Monday, May 17, 2010

IT’S TIME TO DROP POSITIONING STATEMENTS

“The best radio station”, "Bluegrass to 50's & 60's Rock n' Roll to 70's Golden Country and even some all time favorites through today." These are actual positioning statements that I’ve heard. Really, I’m not kidding. Do you really need a position statement anymore? Have they become too radioish, too cliché, too crutch? I think so.

Don’t confuse the station name and the positioning statement. The name is great. Calling yourself “The Wolf”, “Today’s Country 95.7”, “Power 106”, “New Country 93” are fine. It’s when you get into telling the listener your station is “more fun and the best country from yesterday and today” that it gets to be clutter and cliché.

When jocks say the positioning statement every time they crack the mic, it slows down the momentum and it’s just that much more time before the jock gets to the content. Plus, most jocks say the position statement so much, they don’t “sell it”, they are just “saying it.” How can the listener be excited for the station, when the jock doesn’t sound like he/she are?

AC stations are the worst. It never made sense to me on a format that is all about “less talk and more music” to have the jocks open up each break with “Today’s Soft Rock Favorites with more music and less talk” (another real position statement I’ve heard on the air). You say less talk, yet you just said a complete sentence of nothing but “blah, blah, blah.” At least that’s what the listener heard. Don’t believe me? Ask any listener to repeat verbatim your positioning statement. I bet they can’t do it…and would probably be embarrassed to do it in front of their friends because it’s just not a natural thing to say.

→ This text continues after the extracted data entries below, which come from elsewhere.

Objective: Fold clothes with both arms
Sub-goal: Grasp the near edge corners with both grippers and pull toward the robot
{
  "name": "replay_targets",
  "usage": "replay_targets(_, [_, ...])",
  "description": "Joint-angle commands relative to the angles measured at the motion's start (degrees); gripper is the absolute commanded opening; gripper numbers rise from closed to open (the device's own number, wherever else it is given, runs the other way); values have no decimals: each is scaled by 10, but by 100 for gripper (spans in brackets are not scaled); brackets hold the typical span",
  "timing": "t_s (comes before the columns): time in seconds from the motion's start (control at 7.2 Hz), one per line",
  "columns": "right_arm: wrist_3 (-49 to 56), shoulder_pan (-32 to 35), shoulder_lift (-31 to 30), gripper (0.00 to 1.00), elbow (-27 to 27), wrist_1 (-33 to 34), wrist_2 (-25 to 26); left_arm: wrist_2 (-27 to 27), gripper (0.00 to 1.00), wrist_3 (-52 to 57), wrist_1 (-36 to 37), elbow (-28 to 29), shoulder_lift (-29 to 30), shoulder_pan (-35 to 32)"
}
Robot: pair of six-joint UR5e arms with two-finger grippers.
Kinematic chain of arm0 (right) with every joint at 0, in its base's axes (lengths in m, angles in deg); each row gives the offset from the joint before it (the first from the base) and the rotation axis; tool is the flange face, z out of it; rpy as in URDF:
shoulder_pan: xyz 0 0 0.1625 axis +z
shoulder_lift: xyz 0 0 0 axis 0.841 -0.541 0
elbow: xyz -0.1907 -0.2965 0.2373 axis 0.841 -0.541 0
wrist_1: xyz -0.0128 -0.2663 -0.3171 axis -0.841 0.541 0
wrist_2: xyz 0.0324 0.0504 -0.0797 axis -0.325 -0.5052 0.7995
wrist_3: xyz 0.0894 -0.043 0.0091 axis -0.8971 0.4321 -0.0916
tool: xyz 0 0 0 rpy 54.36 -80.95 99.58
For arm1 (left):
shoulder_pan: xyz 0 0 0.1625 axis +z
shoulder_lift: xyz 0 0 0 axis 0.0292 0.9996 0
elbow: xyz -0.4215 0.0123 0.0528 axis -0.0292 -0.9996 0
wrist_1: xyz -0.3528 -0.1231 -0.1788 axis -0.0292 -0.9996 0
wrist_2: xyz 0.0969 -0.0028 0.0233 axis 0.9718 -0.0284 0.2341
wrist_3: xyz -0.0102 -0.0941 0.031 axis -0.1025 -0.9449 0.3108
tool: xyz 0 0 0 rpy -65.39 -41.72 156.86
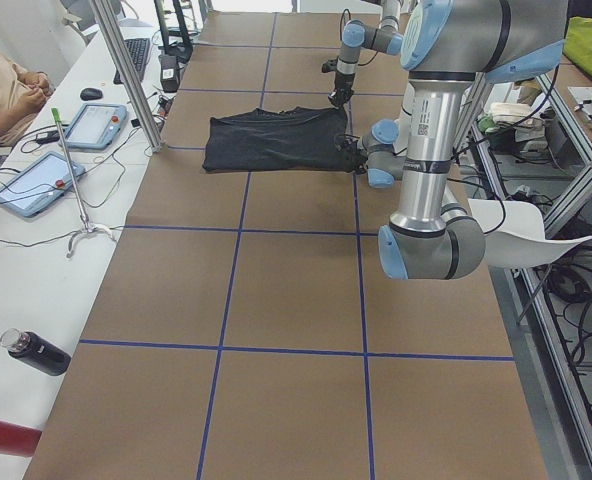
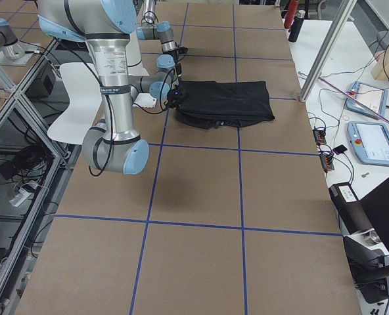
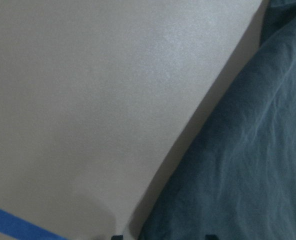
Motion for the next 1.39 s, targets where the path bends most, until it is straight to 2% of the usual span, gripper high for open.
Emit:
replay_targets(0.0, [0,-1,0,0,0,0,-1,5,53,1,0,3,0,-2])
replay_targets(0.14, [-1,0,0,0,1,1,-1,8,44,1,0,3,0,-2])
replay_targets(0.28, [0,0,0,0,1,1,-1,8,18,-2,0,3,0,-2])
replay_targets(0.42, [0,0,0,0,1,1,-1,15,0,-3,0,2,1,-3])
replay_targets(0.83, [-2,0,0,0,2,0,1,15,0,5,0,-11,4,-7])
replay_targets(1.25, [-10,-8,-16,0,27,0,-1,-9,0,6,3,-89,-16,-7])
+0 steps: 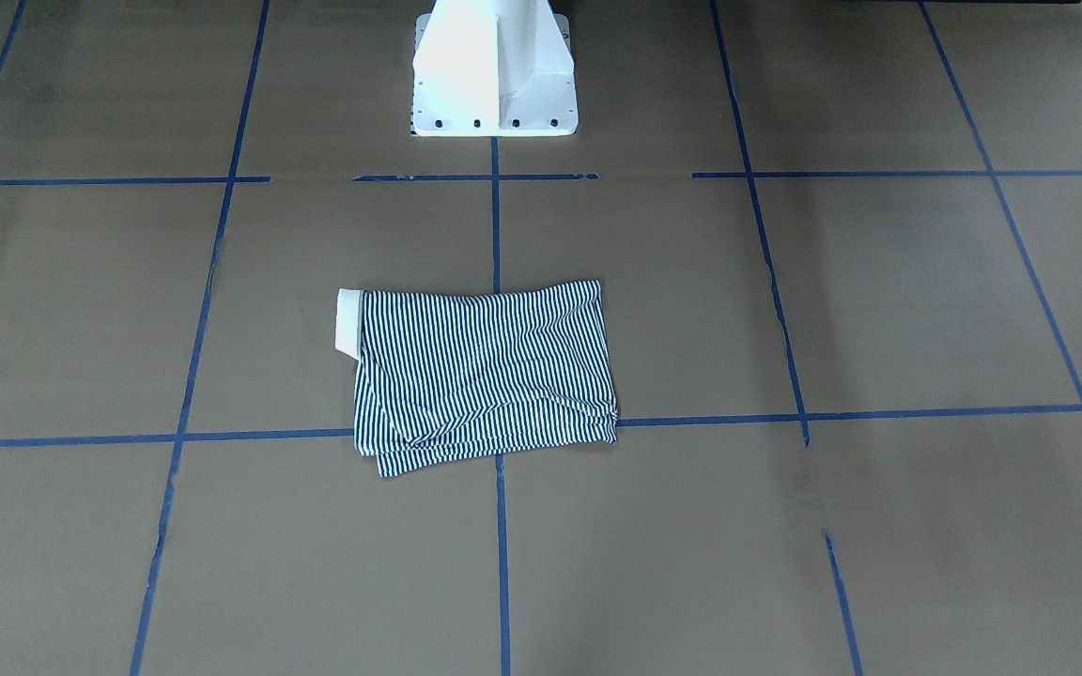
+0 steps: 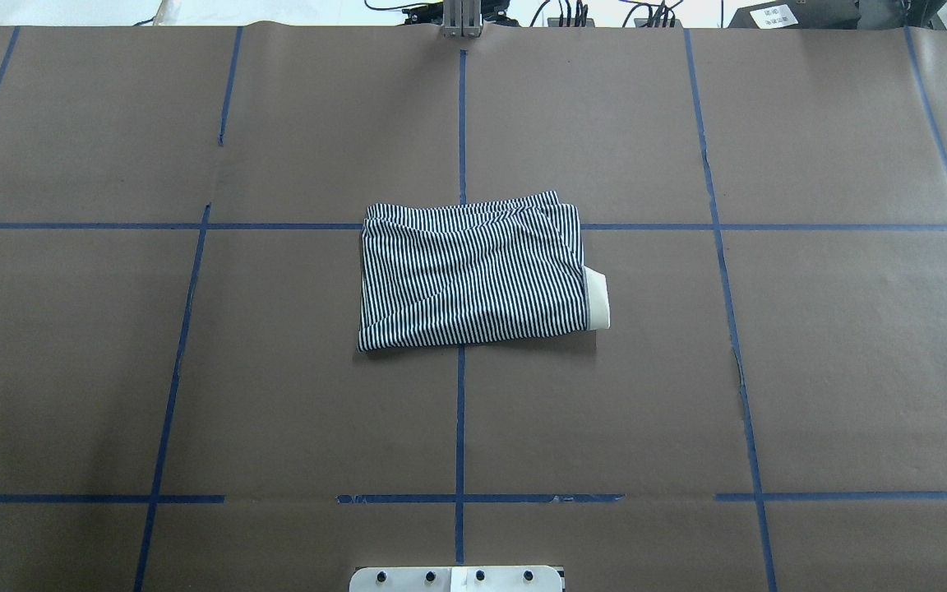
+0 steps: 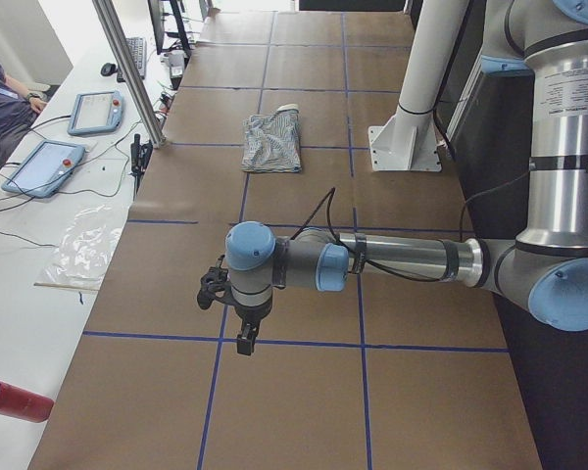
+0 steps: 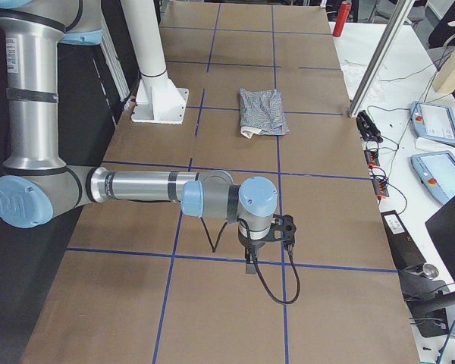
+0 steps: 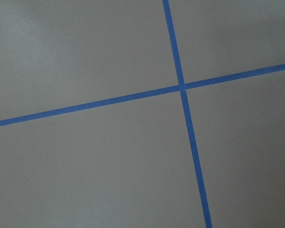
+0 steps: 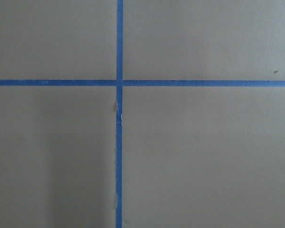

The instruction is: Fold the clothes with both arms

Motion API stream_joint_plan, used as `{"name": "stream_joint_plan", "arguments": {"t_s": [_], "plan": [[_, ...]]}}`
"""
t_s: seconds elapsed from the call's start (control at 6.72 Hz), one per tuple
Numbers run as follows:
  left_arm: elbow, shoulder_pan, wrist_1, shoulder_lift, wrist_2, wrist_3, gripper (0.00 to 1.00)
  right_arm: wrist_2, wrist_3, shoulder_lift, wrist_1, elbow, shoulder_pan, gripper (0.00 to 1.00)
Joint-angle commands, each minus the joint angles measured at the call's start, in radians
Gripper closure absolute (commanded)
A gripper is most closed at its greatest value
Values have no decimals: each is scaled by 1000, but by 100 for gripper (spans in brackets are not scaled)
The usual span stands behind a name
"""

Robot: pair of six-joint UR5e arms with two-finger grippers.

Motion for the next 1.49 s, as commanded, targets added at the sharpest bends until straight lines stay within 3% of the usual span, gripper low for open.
{"name": "stream_joint_plan", "arguments": {"t_s": [0.0, 0.15, 1.34], "plan": [[4, 0, 1, 0, -5, -43, 0, 36, 5, -1, -2, -1, 0, 0], [4, 0, -3, 0, -7, -118, 0, 37, 5, -1, -2, -1, -2, 0], [13, 0, -7, 2, -8, -121, 0, 37, 3, -2, -2, -7, 0, 0]]}}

Talent Coach Tommy Kramer taught me something that instantly changed the sound of my station for the better. Have your jocks stop saying positioning statements and only have the voice guy read them in the station imaging. Your jocks can focus more on content, opening each break with something brilliant, not a positioning statement that becomes an instant tune out. Better yet, drop the positioning statement all together…yeah, I said it. Especially if you are a heritage country station. Simply saying “Country 95.5 WXYZ” is enough. Listeners know who you are and what you’re about by the music you play and the talent you have. Give them more credit than constantly thinking you need to remind them that you play “John and Jane in the morning with the best country from yesterday and today without a lot of talk all day on a no repeat workday.”